Task description: In the listing, find every line that has the string "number" and copy it.
----
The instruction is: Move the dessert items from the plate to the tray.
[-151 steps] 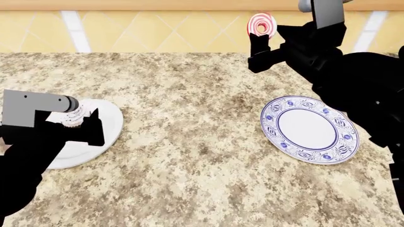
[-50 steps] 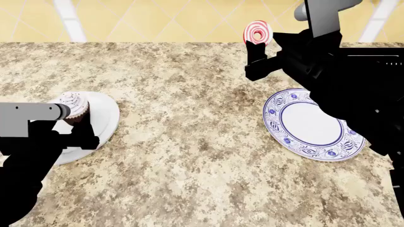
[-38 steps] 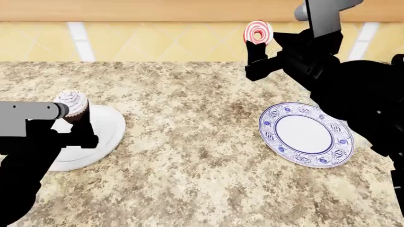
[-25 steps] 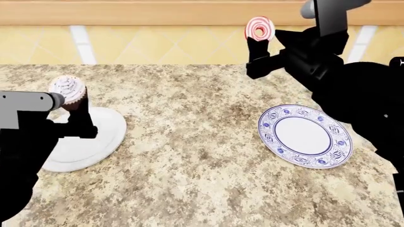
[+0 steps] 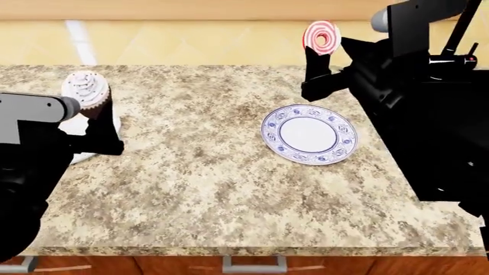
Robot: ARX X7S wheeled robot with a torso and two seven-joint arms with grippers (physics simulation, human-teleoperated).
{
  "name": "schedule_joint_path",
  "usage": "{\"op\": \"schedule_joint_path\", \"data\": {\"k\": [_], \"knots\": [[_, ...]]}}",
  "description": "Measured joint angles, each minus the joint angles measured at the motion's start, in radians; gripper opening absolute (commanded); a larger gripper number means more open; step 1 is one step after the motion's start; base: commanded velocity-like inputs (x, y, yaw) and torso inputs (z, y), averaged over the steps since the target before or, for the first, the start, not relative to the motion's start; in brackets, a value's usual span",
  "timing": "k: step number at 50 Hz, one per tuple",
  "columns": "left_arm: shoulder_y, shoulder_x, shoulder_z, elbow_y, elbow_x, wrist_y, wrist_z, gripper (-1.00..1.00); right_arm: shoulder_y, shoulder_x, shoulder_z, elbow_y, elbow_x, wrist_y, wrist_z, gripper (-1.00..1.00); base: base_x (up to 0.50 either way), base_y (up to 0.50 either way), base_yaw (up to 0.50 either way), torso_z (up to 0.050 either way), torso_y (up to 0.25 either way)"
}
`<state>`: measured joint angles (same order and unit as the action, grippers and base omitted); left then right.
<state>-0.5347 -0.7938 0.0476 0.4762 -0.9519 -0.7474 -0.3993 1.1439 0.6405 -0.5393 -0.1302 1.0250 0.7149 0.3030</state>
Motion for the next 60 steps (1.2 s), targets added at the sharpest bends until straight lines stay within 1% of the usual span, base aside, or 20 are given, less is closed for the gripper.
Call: {"op": "schedule_joint_path", "data": {"k": [13, 43, 60], "knots": [[-0.035, 0.016, 0.039, -0.011, 0.022, 0.007, 0.025, -1.00, -0.049, 0.015, 0.026, -0.028, 0.007, -0.033, 0.027, -1.00, -0.16, -0.45, 0.00, 0.000, 0.000], [-0.192, 0.108, 0.193, -0.155, 0.117, 0.009, 0.111, -1.00, -0.161, 0.073, 0.068, -0.111, 0.005, -0.104, 0.063, -1.00, -0.09, -0.47, 0.00, 0.000, 0.000], [-0.237, 0.121, 0.220, -0.175, 0.136, 0.014, 0.132, -1.00, -0.216, 0.113, 0.097, -0.142, 0.001, -0.135, 0.089, -1.00, -0.06, -0.48, 0.00, 0.000, 0.000]]}}
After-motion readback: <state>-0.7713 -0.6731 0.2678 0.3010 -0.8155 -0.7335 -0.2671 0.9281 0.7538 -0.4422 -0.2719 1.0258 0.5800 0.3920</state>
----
Task result:
  "description": "Measured joint angles, each minus the joint angles measured at the motion's start, in radians; gripper opening absolute (commanded); a larger gripper number means more open; step 1 is one step after the motion's start; base: commanded velocity-like inputs (x, y, yaw) and torso inputs (z, y), averaged over the steps since the target before or, for the first, the start, not relative to the motion's start; in brackets, a value's usual span",
  "timing": "k: step number at 50 Hz, one per tuple",

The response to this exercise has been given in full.